Nice - was that for a 1040? What's the complexity level?

I too am starting to implement subscriptions for new clients and getting basically no push back, but at around $100/month for straightforward Sch. C 1040, tax planning, and two not in person calls. Too low maybe...
 

#16
Posts:
6217
Joined:
22-Apr-2014 3:06pm
Location:
WA State
NumbersnCoffee wrote:Nice - was that for a 1040? What's the complexity level?


This is one Sch C. Not a separate entity filing. I anticipate a little more handholding to start with, but I would never go below $200/month for a subscription arrangement. At $1,200/year...Why bother with subscription pricing?
My thinking with subscription pricing is that you want to end at a place that is greater revenue/client than the existing model would otherwise generate. To do so, I decided I have to come to the client with a package that is in excess of your typical level of service.

My initial goal is 100 relationships at $5K/relationship. That'll be a rather lateral move revenue-wise, but should represent a meaningful step down in administration time/effort. I serve about twice that number of relationships currently.
I'm trying very hard to not let perfection be the enemy of good, which runs very counter to my nature.
~Captcook
 

#17
MWEA  
Posts:
327
Joined:
8-Feb-2018 7:37pm
Location:
Minnesota
I’ve started experimenting with this with new prospects this past week. So far it hasn’t been resonating with them.

1040 with 10 rentals: $250/m for return and 2 planning meetings during the year. Was paying $1,200 previously. But had additional fees for projections and consultations.

1040 + 1120S: same as above, but at $350/m.

Trying to price the model to get full return pricing plus five hours at $350/hour. The pricing has to be high enough to hire a senior accountant that can do tax advisory and maintain firm margins.

If a senior accountant can have 70 to 100 relationships and that’s all they work on, plus they are up to speed due to planning meetings during the year, and make $150K a year, that sounds much easier to recruit and scale.

Still trying to figure out a sellable model that meets that criteria. Small sample size as of now.
 

#18
Posts:
2551
Joined:
24-Apr-2014 7:54am
Location:
Wisconsin
SumwunLost wrote:I tried the "in by a certain date" thing this year and it didn't work. Part of that was three lost weeks to my wife's illness, but part of it was clients uploading stuff at the last minute or uploading bit by bit.
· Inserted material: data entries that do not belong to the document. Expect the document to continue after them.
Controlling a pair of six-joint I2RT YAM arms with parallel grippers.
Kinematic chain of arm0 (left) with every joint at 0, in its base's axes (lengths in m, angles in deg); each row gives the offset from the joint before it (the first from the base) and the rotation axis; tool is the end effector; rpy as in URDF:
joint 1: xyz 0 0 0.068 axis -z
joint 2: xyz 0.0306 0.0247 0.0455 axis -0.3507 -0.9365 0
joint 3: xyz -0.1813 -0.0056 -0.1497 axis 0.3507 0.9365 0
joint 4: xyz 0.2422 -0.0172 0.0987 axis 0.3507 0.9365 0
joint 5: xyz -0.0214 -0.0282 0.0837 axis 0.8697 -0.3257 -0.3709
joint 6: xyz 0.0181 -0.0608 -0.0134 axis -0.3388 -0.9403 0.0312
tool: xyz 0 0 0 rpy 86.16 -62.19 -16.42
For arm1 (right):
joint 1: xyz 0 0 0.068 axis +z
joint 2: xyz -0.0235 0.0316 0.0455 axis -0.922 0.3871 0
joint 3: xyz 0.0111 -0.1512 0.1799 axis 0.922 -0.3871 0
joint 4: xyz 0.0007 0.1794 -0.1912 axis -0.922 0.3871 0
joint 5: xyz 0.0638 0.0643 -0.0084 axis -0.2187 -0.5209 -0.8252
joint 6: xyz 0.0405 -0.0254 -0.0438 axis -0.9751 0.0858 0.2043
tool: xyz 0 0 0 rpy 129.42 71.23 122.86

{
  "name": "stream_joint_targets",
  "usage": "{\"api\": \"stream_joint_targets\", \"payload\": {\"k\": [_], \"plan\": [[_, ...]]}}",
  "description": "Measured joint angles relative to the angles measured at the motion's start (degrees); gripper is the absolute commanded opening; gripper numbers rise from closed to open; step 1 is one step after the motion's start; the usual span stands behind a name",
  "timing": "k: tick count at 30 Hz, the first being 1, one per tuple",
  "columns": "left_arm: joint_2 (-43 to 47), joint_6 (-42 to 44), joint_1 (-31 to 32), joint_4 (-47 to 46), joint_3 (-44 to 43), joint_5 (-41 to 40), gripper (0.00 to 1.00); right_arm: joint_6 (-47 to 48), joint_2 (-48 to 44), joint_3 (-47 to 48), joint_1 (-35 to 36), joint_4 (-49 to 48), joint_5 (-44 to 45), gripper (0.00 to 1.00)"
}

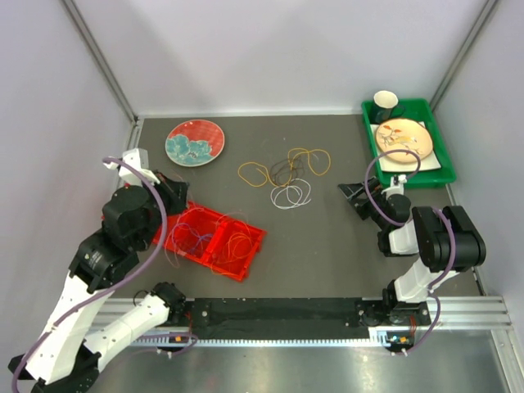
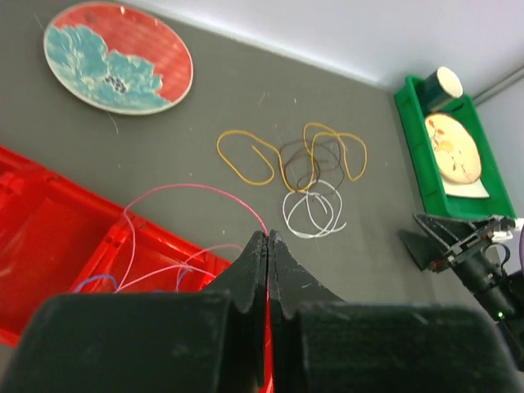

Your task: Untangle the cables

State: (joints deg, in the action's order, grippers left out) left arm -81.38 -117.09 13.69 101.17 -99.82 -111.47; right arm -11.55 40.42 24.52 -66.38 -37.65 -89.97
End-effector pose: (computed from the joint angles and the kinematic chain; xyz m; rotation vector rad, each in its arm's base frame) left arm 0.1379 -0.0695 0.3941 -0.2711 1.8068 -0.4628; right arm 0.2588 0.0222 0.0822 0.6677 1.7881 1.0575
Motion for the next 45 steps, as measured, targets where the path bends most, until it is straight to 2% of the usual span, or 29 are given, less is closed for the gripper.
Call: {"api": "stream_joint_targets", "payload": {"k": [9,12,19,30,35,39,45], "plan": [[0.2,-2.4,0.0,1.4,4.9,2.2,0.0,-0.3,0.5,0.0,0.0,-0.4,-0.1,0.99],[-2.2,-1.4,0.0,1.3,3.8,1.9,0.0,-0.4,0.6,0.0,0.0,-0.5,-0.2,0.99],[-11.2,2.0,0.0,-0.1,-4.7,1.0,0.0,-0.4,0.7,0.0,0.0,-0.6,-0.3,0.99],[-17.7,4.6,-0.4,-2.7,-5.8,-0.2,0.0,-0.8,0.9,0.0,0.0,-0.9,-0.7,0.99],[-19.7,4.5,-2.8,-2.7,-5.6,0.0,0.0,-1.5,2.3,0.0,0.0,-2.6,-1.2,0.99],[-18.9,2.8,-4.3,-2.5,-2.6,0.3,0.0,-2.2,3.1,0.0,0.0,-3.4,-1.5,0.99],[-14.8,-0.8,-4.5,0.5,6.6,1.7,0.0,-2.6,3.4,0.0,0.0,-4.8,-1.8,0.99]]}}
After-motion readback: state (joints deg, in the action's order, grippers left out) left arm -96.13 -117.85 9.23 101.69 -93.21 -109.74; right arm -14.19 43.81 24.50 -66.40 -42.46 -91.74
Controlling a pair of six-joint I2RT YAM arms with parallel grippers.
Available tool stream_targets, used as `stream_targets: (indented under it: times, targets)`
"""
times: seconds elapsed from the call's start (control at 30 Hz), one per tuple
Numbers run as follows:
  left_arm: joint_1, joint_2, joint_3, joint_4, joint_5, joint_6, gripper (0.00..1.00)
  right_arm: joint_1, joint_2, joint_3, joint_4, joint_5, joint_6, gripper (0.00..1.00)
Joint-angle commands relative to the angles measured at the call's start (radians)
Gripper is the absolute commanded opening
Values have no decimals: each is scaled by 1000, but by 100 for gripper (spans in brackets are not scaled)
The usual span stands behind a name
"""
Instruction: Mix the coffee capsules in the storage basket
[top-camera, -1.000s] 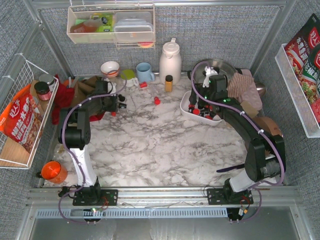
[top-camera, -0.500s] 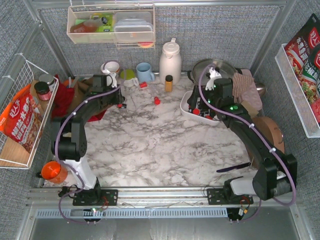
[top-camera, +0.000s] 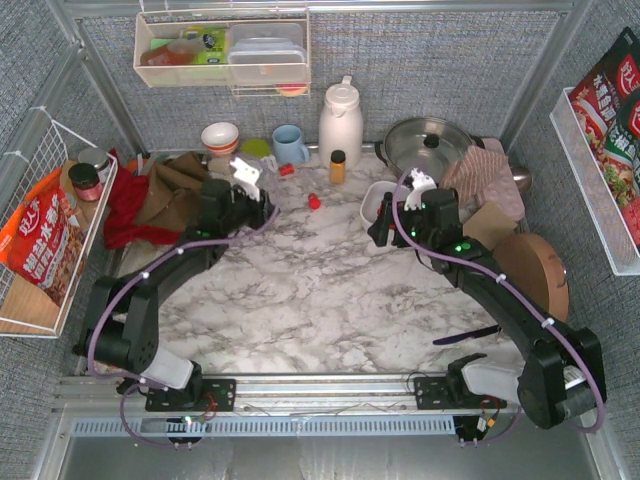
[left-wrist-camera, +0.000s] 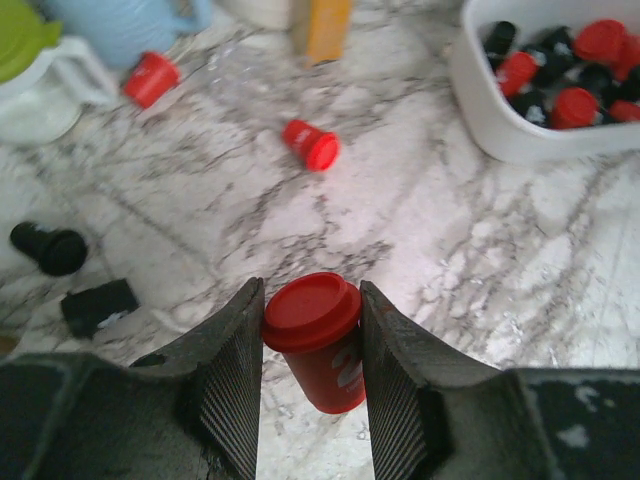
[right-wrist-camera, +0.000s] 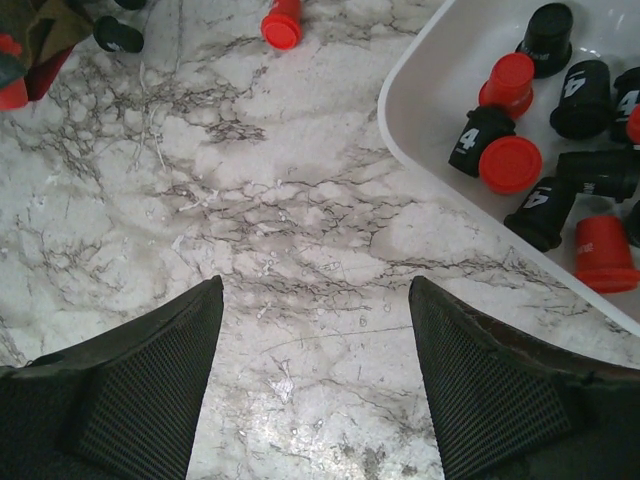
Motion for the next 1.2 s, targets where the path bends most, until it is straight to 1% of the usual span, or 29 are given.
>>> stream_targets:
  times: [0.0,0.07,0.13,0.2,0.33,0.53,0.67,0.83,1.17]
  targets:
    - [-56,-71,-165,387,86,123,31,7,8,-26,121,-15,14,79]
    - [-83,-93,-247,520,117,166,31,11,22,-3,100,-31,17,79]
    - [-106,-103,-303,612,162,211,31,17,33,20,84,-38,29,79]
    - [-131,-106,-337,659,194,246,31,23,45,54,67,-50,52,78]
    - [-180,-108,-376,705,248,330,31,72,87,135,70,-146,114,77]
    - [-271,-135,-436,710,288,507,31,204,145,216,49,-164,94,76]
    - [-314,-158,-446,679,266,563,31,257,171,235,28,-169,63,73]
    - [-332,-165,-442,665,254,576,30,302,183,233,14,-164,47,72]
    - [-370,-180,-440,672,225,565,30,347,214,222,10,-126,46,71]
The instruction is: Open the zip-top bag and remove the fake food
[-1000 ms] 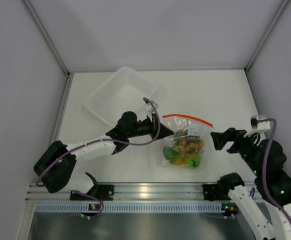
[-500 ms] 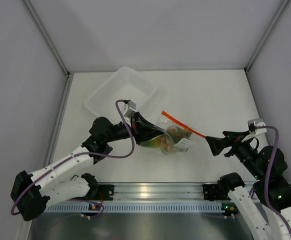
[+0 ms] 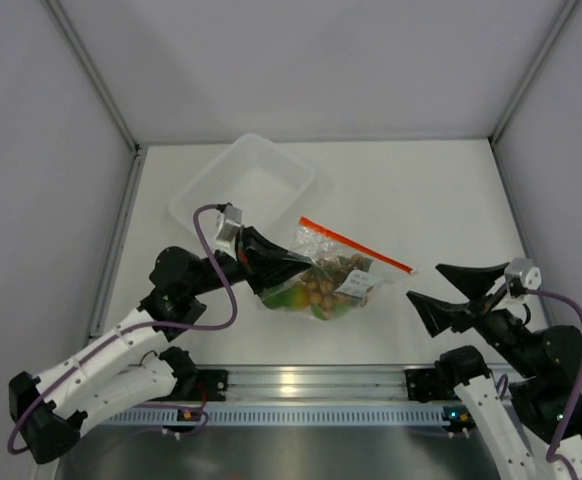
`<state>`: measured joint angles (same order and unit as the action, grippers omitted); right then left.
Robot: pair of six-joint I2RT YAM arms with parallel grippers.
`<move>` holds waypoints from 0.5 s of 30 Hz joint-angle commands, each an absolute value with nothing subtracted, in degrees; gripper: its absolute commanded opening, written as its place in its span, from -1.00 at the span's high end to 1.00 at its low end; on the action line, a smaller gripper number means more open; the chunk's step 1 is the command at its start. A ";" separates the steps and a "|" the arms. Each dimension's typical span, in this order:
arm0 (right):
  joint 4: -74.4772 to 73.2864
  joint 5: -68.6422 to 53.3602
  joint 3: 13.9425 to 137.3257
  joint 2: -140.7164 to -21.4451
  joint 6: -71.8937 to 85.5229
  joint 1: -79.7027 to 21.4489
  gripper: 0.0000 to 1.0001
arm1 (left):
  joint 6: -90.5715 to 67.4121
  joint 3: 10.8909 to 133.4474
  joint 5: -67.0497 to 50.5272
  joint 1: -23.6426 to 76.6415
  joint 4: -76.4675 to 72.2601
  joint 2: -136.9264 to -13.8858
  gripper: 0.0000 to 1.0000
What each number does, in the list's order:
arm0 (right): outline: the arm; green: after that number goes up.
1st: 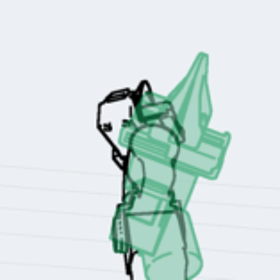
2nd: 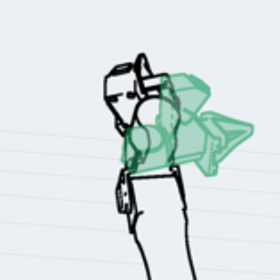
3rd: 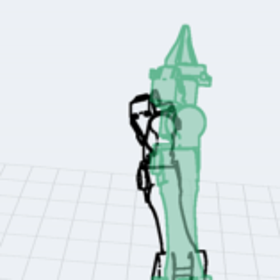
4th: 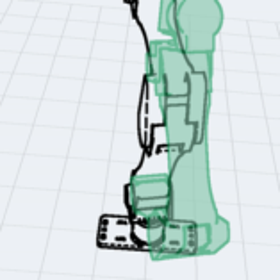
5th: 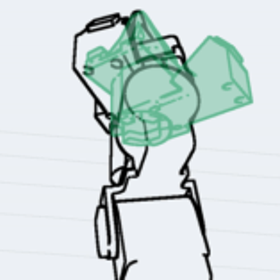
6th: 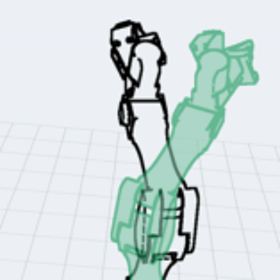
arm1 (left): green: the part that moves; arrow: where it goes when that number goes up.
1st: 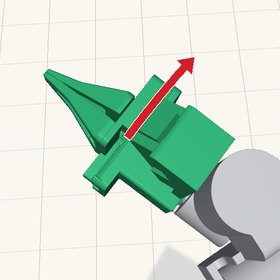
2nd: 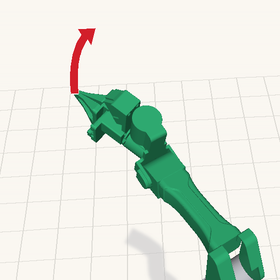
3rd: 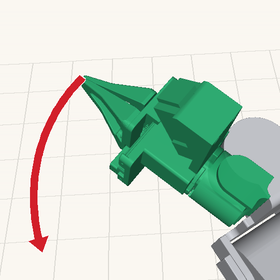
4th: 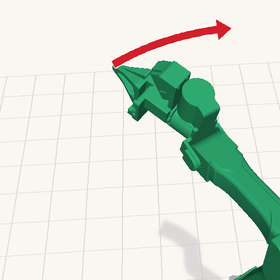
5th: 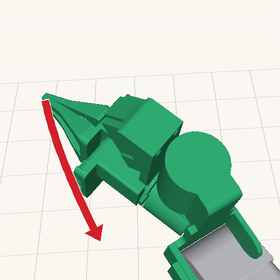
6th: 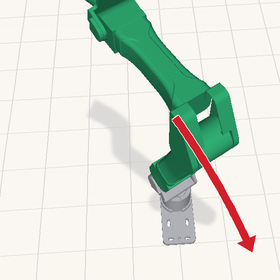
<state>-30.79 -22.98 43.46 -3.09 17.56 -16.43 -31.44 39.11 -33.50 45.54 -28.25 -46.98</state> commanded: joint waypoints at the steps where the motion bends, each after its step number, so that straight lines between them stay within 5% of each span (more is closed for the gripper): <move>1: -26.11 -26.35 42.02 -3.08 17.40 -15.91 -0.89 | -32.70 41.22 -30.94 45.62 -30.94 -43.78 1.00; 15: -0.54 -37.32 26.99 -4.03 23.37 -16.00 -0.77 | -35.42 42.63 -30.06 45.62 -31.03 -39.99 1.00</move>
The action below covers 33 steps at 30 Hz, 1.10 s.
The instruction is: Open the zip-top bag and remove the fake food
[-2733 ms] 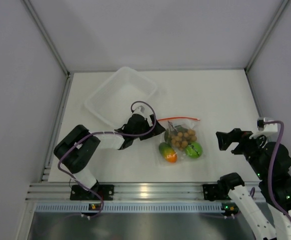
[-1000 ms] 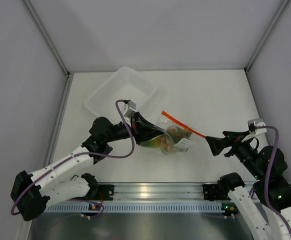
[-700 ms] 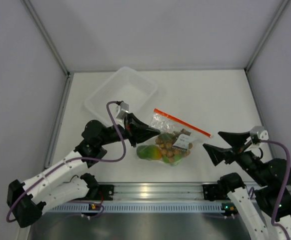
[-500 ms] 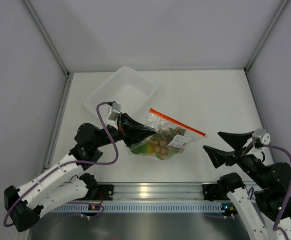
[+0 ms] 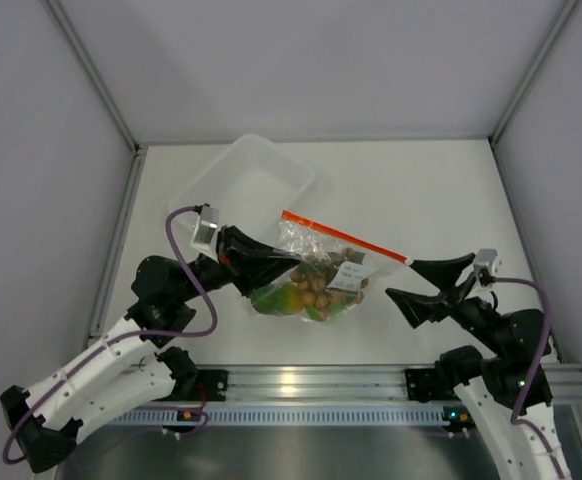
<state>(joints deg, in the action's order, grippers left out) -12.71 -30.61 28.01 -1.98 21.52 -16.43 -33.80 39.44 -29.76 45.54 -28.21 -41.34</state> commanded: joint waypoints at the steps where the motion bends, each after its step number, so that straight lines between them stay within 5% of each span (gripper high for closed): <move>1: 6.96 -38.57 25.07 -5.70 25.73 -16.00 -0.66 | -35.68 42.71 -30.32 45.62 -31.03 -39.82 1.00; 10: 32.77 -44.65 19.07 -9.67 34.98 -15.91 -0.33 | -38.05 42.72 -30.76 45.62 -31.03 -38.50 1.00; 15: 40.93 -45.70 18.11 -10.98 37.88 -16.00 -0.33 | -38.76 42.27 -30.41 45.62 -31.03 -38.15 1.00; 18: 44.29 -46.23 17.40 -11.69 39.90 -16.00 -0.08 | -38.94 42.19 -29.89 45.70 -31.03 -37.97 1.00; 22: 45.35 -47.72 17.49 -12.13 40.61 -15.91 0.25 | -38.85 42.10 -28.83 45.62 -31.03 -37.53 1.00; 33: 41.57 -46.67 16.35 -10.20 40.78 -16.00 0.47 | -38.76 39.99 -22.33 45.62 -31.03 -35.68 1.00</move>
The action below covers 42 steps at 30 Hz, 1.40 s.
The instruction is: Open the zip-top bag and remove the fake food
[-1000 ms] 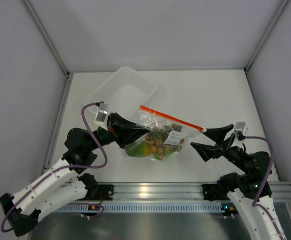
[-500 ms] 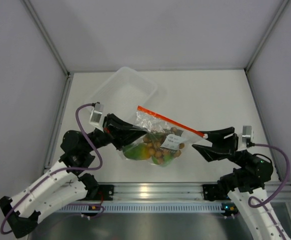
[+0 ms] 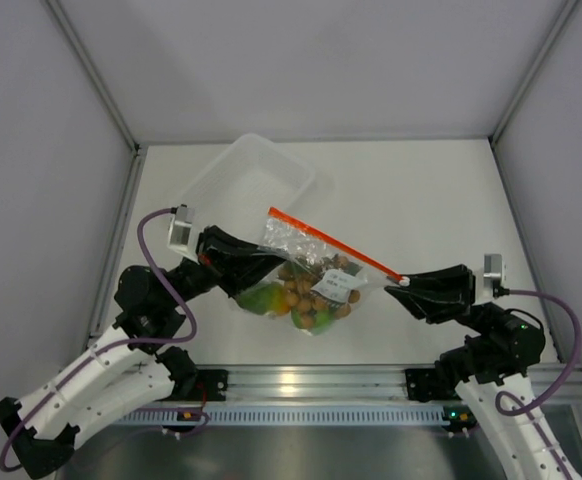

My deadlines are already pretty strict for the locality. That's because a couple of years ago I decided the 16-hour days were something I had to get away from, but I seem to be an outlier locally.


I wasn't trying to imply that your policy is wrong (if anything, it sounds like you're saner than your local colleagues) but was just mentioning the differences in what I'm doing in case the type of policy might affect how clients react to it. We all craft policies specific to our firm and local issues and I'm not facing the same issues you are. At least, not yet.

CaptCook wrote:At $1,200/year...Why bother with subscription pricing?


That's my view as well. In my practice I don't send out invoices under $100, so the math lines up there too.

MWEA wrote:If a senior accountant can have 70 to 100 relationships and that’s all they work on, plus they are up to speed due to planning meetings during the year, and make $150K a year, that sounds much easier to recruit and scale.


It might be my trauma from a former employer, but 70-100 year-round relationships sounds like a lot unless you're counting the individual separate from the business side.
 

#19
MWEA  
Posts:
327
Joined:
8-Feb-2018 7:37pm
Location:
Minnesota
Just sold my first one at $350/m for S Corp + 1040. Minimal complexity (employee benefits agency), no books or payroll. Includes the returns, an initial planning meeting, and two review meetings during the year.

Seems like a win-win and scalable (we’ll find out as we go). Selling advisory so far seems much easier when it’s an entity return included versus a real estate investor with multiple rental properties or Schedule C.